▸ Problem to solve
With the line containing "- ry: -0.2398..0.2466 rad" as the start and the line containing "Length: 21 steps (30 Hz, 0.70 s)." as the end, transcribe that span of the entries below exactly, including both.

Records from a dataset:
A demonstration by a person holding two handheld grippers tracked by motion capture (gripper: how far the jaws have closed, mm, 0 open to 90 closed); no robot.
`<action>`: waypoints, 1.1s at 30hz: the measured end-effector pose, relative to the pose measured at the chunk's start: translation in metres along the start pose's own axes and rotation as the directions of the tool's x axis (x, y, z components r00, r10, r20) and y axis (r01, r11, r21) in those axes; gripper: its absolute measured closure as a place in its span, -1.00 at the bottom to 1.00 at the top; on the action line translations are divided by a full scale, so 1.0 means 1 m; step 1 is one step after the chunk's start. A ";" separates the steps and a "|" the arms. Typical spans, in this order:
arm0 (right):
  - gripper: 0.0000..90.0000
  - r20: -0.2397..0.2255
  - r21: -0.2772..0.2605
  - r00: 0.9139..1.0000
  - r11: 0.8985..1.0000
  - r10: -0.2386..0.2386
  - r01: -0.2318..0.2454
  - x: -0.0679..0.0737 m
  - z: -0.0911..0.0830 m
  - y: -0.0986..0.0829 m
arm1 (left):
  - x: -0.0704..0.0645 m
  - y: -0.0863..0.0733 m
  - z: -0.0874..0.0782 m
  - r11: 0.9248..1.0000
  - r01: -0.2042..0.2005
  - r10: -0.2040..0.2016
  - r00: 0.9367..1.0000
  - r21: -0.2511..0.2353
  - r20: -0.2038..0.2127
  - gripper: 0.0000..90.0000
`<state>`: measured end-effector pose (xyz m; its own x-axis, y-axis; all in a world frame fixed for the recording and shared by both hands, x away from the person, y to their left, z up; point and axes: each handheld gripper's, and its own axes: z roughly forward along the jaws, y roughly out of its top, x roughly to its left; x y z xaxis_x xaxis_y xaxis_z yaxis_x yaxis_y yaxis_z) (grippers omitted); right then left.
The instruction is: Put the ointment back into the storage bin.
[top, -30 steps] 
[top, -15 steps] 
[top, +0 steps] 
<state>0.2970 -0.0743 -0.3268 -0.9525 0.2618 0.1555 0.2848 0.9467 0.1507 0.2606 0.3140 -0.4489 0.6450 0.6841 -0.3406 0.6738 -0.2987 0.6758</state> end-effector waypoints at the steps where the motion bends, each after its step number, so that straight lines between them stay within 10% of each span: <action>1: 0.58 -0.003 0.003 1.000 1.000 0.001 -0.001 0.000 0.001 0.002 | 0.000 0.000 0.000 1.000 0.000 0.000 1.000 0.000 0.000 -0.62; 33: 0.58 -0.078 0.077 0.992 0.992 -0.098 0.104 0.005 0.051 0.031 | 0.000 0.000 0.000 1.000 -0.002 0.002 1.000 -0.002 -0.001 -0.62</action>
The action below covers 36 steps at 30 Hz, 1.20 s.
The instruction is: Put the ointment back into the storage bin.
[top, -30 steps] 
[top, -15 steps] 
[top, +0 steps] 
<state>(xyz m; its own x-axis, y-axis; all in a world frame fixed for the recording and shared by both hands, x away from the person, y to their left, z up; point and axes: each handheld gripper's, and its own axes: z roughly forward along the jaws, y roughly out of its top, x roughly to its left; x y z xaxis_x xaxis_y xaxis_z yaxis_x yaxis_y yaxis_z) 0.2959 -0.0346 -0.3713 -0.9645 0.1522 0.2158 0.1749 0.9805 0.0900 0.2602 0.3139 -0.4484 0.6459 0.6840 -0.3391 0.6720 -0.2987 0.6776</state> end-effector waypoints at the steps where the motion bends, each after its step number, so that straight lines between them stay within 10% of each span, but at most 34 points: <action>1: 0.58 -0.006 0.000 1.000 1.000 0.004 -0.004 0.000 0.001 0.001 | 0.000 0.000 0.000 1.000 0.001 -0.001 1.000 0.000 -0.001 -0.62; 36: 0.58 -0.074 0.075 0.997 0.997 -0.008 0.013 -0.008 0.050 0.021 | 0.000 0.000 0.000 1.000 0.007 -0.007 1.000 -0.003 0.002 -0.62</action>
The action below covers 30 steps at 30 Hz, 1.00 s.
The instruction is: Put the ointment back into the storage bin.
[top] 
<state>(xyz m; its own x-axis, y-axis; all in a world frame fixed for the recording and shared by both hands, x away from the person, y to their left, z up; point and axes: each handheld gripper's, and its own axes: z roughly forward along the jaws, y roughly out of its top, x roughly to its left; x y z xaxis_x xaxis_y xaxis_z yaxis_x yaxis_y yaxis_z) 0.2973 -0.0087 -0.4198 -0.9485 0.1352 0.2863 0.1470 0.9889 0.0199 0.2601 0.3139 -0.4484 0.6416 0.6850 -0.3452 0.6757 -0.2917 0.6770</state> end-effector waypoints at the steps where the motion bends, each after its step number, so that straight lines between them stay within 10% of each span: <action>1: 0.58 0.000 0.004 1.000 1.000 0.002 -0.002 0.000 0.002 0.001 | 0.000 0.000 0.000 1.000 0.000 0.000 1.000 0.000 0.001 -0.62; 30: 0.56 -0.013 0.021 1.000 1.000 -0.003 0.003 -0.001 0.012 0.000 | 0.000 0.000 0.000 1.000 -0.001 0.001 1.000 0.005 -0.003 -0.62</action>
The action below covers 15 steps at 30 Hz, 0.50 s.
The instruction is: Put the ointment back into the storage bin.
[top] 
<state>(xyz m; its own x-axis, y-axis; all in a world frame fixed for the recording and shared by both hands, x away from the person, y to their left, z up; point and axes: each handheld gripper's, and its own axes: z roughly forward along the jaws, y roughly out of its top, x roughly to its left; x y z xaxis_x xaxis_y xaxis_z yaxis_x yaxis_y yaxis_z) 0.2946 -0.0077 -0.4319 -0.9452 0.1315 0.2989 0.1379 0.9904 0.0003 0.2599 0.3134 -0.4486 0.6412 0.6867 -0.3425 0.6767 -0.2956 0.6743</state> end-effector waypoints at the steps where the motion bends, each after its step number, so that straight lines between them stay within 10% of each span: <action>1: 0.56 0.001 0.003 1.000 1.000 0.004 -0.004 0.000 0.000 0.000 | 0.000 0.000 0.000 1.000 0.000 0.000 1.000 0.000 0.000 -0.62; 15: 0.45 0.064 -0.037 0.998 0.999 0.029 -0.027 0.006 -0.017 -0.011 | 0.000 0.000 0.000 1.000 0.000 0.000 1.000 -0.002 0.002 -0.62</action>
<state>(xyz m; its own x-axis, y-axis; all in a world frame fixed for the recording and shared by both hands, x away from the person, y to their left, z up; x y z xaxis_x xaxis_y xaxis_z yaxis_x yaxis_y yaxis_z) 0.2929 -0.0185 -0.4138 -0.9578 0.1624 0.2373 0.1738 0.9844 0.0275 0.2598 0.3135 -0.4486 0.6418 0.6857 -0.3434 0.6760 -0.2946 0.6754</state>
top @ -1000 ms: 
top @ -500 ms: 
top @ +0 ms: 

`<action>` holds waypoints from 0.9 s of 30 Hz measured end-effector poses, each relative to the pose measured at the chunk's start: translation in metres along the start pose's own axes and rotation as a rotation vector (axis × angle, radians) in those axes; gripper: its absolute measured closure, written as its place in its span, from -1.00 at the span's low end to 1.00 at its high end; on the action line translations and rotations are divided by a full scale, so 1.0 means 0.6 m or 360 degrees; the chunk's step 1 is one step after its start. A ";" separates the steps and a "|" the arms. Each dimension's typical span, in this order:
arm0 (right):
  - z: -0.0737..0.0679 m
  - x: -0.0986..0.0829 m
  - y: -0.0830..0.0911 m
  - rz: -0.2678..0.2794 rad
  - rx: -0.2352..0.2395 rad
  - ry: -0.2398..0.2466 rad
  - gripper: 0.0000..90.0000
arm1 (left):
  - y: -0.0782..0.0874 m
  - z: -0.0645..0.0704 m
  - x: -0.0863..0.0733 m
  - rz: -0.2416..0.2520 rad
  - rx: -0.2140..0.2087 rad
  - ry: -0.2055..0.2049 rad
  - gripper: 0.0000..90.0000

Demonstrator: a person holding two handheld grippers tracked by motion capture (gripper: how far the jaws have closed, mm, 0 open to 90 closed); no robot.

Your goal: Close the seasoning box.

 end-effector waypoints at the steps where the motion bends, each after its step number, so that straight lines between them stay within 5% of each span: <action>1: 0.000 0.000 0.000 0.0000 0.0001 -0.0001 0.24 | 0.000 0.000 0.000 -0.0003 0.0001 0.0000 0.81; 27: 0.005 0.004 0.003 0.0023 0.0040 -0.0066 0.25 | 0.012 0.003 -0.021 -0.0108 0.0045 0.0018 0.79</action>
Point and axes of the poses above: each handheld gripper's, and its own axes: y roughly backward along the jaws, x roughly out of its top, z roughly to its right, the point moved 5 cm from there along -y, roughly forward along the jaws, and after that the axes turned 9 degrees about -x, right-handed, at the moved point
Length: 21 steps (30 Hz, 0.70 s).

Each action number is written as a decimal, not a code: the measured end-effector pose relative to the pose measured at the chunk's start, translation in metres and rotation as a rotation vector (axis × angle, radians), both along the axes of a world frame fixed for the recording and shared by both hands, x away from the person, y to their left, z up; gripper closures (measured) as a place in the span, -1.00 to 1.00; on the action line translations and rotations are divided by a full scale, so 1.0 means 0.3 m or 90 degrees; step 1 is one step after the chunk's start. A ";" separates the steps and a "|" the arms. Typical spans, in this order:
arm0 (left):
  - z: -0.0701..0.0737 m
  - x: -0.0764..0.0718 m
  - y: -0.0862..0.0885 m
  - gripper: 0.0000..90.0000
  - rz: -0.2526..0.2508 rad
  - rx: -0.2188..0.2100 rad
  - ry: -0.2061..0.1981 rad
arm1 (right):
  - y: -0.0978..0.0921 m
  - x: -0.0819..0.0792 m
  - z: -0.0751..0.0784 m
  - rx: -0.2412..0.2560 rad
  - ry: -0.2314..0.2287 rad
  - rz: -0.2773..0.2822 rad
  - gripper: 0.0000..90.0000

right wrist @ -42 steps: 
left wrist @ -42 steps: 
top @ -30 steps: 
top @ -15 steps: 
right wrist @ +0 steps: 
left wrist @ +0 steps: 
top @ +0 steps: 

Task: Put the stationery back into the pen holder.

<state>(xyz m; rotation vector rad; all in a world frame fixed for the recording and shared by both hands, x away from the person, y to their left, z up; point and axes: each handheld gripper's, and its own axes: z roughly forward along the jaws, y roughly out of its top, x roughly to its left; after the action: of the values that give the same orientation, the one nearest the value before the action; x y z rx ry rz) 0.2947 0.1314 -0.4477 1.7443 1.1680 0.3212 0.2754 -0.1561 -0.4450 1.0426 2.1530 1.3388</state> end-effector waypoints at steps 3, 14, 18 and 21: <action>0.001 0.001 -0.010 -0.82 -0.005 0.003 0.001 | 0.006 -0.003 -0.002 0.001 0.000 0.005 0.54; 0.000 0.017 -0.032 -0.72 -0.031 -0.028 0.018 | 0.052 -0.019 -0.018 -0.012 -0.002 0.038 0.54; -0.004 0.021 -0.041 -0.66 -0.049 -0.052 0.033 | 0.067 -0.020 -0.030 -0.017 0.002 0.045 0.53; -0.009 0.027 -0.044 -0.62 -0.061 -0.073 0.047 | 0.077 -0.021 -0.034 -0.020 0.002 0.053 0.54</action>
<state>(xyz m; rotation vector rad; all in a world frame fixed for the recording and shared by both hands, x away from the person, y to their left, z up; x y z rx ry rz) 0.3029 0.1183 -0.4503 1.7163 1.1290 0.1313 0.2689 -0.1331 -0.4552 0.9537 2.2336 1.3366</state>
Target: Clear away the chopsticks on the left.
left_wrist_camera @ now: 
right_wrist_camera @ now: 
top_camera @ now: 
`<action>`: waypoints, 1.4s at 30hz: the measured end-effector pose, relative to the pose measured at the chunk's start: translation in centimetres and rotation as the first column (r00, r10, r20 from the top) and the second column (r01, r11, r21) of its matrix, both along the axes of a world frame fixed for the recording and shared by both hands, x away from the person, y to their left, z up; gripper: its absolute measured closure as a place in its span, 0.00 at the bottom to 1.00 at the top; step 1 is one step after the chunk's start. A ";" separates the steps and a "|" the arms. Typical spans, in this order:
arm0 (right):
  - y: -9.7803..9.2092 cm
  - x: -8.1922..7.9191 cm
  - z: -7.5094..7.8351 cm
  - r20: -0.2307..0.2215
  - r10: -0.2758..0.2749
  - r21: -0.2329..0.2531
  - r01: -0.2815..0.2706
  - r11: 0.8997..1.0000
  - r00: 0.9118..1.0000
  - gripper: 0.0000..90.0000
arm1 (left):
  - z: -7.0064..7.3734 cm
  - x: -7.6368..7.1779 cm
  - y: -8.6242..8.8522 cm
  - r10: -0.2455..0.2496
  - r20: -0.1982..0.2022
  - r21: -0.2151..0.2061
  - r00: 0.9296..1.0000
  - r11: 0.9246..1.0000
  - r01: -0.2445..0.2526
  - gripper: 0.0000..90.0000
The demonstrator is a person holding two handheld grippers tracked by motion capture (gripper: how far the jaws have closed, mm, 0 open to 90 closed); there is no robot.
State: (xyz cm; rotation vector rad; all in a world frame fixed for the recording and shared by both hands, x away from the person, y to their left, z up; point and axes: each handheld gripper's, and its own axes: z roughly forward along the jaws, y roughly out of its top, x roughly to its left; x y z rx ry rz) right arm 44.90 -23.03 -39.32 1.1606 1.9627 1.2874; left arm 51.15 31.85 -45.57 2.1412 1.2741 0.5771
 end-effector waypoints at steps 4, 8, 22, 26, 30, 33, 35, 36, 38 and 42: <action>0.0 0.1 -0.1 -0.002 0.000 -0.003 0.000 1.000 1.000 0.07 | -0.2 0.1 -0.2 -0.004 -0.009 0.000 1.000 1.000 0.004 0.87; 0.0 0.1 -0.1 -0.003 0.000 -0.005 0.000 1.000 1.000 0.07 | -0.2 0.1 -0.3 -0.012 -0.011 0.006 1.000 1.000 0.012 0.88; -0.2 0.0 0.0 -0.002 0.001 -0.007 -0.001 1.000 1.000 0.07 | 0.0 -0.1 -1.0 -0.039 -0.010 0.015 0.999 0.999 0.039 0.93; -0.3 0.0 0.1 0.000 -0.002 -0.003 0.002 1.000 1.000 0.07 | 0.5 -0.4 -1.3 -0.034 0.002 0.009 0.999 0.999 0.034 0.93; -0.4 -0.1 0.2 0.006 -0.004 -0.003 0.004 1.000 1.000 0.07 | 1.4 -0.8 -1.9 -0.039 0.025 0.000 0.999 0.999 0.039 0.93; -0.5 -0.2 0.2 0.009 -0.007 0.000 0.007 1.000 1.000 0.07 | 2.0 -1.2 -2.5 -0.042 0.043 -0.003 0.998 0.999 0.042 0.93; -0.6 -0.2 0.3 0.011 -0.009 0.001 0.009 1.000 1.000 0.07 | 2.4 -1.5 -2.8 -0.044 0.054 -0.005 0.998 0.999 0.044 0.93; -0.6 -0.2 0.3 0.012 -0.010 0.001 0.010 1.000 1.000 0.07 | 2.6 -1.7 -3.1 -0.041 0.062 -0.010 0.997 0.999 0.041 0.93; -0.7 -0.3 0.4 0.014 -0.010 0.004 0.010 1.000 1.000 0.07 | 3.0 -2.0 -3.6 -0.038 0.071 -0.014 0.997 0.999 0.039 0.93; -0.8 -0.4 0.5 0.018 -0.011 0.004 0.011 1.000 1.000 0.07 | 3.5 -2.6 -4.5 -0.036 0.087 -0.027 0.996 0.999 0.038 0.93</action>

▸ The completed task
  - ry: -0.2398..0.2466 rad
  - gripper: 0.0000..90.0000
arm1 (left):
  - y: -0.0782..0.0874 m
  - z: -0.0645..0.0704 m
  - x: -0.0863..0.0733 m
  - rz: -0.2416..0.2520 rad
  - rx: -0.2140..0.2087 rad
  - ry: -0.2055..0.2049 rad
  - gripper: 0.0000..90.0000

Demonstrator: a person holding two handheld grippers tracked by motion capture (gripper: how far the jaws have closed, mm, 0 open to 90 closed); no robot.

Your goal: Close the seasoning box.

 end-effector waypoints at the steps where the motion bends, each after its step number, so that straight lines between them stay within 5% of each span: <action>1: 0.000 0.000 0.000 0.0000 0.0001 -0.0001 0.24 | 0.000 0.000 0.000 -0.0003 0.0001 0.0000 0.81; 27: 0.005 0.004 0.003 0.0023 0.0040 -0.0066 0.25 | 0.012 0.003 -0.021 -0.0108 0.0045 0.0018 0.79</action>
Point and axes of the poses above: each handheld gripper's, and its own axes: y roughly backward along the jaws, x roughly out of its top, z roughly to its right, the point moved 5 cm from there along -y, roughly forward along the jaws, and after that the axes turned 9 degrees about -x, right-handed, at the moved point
Length: 21 steps (30 Hz, 0.70 s).

No further response is needed.